Single nucleotide polymorphism associated with primary patency of lower extremity vein bypass grafts


New data suggest that genetic predisposition may have an influence on the outcomes of lower extremity revascularisation, with the recent finding that a single nucleotide polymorphism (SNP) in the p27kip1 gene is significantly associated with vein bypass graft patency. Michael S Conte, Division of Vascular and Endovascular Surgery, University of California, San Francisco, USA, presented the results of a study at the Society for Vascular Surgery Annual Meeting, Chicago USA. The study was led by Conte and Alexander W Clowes of the University of Washington, Seattle.

“Factors responsible for the variability in the incidence of stenosis after vein bypass grafting are poorly understood. Recent evidence has suggested that a SNP in the promoter region of the p27kip1 gene, a cell cycle regulator, is associated with coronary in-stent restenosis,” Conte said. SNPs are common variants in the genome that differ by just a single nucleotide in a specific locus.


The investigators sought to test this association in patients undergoing lower extremity vein bypass grafts. The genetic association study was performed within a prospective cohort of lower extremity vein bypass patients (n=204; mean age 68 years; 72% male; 87% Caucasian) from three enrolling centres in the United States. All patients were followed for a minimum of one year with duplex graft surveillance (median follow-up 893 days). Genomic DNA was isolated from whole blood collected prior to surgery, and SNP analysis for the specific p27kip1 -838 C>A variants performed. Allele frequencies were determined and correlated with graft outcome using survival analysis and Cox proportional hazards modeling.

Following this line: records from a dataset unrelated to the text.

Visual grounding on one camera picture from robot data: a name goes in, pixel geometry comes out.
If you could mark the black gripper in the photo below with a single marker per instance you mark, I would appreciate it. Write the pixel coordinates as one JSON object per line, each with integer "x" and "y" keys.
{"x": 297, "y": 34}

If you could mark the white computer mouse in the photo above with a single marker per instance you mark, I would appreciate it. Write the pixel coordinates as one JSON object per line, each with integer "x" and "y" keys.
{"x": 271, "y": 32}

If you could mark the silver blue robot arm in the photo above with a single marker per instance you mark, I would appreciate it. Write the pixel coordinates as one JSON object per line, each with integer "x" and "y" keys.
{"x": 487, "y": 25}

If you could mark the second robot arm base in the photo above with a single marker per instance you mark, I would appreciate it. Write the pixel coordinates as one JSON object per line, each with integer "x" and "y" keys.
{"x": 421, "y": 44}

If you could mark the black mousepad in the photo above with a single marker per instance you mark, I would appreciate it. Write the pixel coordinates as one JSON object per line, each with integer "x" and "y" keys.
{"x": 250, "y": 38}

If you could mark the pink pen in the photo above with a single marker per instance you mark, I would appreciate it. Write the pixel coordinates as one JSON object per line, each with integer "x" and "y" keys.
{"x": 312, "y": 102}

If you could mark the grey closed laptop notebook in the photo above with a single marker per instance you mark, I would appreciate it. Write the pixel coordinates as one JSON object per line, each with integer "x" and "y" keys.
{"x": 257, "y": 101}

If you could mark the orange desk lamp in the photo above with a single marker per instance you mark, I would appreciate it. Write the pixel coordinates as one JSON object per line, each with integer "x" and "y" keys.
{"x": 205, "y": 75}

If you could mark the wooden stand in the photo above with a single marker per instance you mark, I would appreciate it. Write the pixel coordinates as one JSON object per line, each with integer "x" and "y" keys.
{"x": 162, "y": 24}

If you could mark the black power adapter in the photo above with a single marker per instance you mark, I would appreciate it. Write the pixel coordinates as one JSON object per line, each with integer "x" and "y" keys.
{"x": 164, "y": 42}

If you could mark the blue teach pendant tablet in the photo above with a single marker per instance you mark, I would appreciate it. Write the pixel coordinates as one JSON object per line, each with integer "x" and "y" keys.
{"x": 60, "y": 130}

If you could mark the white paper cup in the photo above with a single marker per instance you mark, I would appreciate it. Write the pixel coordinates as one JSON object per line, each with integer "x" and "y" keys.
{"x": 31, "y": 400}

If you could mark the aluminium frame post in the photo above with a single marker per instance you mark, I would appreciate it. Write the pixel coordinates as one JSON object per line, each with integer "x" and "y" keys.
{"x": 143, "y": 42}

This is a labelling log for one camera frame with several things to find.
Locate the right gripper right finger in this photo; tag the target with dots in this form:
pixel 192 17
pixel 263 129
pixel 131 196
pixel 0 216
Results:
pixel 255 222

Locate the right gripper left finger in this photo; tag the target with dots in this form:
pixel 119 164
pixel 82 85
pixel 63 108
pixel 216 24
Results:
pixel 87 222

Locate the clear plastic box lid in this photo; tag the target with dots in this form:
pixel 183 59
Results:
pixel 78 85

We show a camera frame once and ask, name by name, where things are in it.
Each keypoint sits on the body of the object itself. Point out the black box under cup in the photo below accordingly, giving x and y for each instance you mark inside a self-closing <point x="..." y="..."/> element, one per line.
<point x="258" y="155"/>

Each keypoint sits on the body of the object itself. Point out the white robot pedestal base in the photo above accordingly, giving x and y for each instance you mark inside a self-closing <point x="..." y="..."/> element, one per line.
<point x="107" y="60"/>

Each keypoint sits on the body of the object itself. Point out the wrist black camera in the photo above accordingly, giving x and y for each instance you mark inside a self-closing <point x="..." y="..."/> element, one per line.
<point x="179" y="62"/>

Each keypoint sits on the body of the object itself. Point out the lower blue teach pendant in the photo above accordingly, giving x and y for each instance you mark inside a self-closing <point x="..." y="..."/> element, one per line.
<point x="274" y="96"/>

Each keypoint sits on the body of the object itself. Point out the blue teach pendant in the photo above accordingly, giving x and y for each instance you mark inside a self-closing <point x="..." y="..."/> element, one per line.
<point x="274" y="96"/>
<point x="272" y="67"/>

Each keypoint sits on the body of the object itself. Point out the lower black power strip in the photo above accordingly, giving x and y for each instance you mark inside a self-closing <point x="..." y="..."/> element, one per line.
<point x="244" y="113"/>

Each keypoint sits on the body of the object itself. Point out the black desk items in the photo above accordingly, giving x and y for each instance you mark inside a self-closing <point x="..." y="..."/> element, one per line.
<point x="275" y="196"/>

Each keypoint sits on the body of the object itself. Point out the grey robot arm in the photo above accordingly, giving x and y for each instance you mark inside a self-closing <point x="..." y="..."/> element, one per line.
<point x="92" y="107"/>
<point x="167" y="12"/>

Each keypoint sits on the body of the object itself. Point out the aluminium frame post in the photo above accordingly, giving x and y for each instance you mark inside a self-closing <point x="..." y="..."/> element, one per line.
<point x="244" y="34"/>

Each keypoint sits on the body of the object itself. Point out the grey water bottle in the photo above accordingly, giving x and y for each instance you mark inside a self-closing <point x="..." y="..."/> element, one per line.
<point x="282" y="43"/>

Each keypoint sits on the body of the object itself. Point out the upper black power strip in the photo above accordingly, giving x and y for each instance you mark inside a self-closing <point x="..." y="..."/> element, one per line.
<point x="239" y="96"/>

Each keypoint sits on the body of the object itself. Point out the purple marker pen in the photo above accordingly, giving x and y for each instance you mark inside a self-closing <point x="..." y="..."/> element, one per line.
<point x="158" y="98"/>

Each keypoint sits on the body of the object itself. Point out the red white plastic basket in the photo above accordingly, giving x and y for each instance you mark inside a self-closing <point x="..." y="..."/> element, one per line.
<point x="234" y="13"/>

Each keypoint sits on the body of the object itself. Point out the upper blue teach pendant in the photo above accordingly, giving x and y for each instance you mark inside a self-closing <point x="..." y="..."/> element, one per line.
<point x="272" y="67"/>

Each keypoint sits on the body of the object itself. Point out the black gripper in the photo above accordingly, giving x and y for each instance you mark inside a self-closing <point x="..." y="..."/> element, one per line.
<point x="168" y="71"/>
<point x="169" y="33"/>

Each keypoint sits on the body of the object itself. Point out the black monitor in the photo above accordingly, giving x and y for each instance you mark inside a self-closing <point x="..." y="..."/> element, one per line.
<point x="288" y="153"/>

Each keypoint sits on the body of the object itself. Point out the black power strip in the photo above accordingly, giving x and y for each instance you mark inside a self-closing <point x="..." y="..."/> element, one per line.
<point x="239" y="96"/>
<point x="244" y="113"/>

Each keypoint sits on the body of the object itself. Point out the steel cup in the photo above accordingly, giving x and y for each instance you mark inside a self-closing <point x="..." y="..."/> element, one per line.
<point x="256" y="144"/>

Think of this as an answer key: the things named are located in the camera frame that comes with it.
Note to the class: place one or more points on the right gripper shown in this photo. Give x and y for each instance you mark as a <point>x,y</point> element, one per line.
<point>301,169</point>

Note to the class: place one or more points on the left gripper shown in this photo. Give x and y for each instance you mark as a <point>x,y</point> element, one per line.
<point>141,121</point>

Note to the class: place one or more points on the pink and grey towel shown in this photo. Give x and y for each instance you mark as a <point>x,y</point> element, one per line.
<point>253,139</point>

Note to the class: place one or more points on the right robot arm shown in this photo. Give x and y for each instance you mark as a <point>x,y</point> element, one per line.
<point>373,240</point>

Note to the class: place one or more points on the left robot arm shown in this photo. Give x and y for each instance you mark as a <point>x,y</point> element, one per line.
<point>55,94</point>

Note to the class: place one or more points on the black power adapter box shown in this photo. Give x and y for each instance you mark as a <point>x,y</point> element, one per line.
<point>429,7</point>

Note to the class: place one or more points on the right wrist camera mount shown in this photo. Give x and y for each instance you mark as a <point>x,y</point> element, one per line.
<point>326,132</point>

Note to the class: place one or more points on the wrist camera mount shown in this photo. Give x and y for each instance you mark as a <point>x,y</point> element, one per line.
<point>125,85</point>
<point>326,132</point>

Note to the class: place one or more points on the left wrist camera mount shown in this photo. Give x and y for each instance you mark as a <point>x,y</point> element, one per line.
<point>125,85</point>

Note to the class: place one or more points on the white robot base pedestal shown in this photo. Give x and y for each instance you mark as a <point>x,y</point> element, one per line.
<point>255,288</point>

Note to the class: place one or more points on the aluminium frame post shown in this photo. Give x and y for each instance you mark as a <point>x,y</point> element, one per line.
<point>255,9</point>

The p27kip1 -838 allele frequencies observed in the cohort were: AC 53%, CC 30%, and AA 17%. There were no differences in demographics or comorbidities among the genotype groups. Overall, primary graft patency was 68% at one year and 58% at three years. On univariate analysis, patients with the -838AA genotype had improved primary graft patency (75% AA vs. 55% AC/CC at three years, p=0.031; Figure). In a Cox proportional hazards model, which included age, gender, diabetes, critical limb ischaemia, redo (vs. primary) bypass, vein type, and elevated baseline C-reactive protein level, the p27kip1 -838AA genotype was significantly associated with improved primary graft patency with a hazard ratio of 0.4 (95% CI, 0.17–0.93).


In conclusion, Conte said, these data suggest that an SNP in the p27kip1 gene is significantly associated with vein bypass graft patency. “This genetic marker is also associated with outcomes of coronary stenting, suggesting a broadly important mechanism in vascular injury and healing. In our study, single nucleotide polymorphism frequencies and effect sizes observed were notably similar across three distinct geographic cohorts and two different vascular beds. These data represent the first demonstration of a genetic marker for lower extremity vein bypass graft patency, and may also suggest a target for specific therapy. Our next steps are to validate the findings in a larger prospective study, and to also look for similar associations in patients undergoing dialysis access procedures and endovascular interventions,” he said.

The study was supported by the National Heart, Lung and Blood Institute and by VascularCures, a non-profit medical research foundation of which Conte serves as chief medical officer. VascularCures is currently launching a major consortium initiative to characterise genetic and proteomic determinants of peripheral revascularisation outcomes.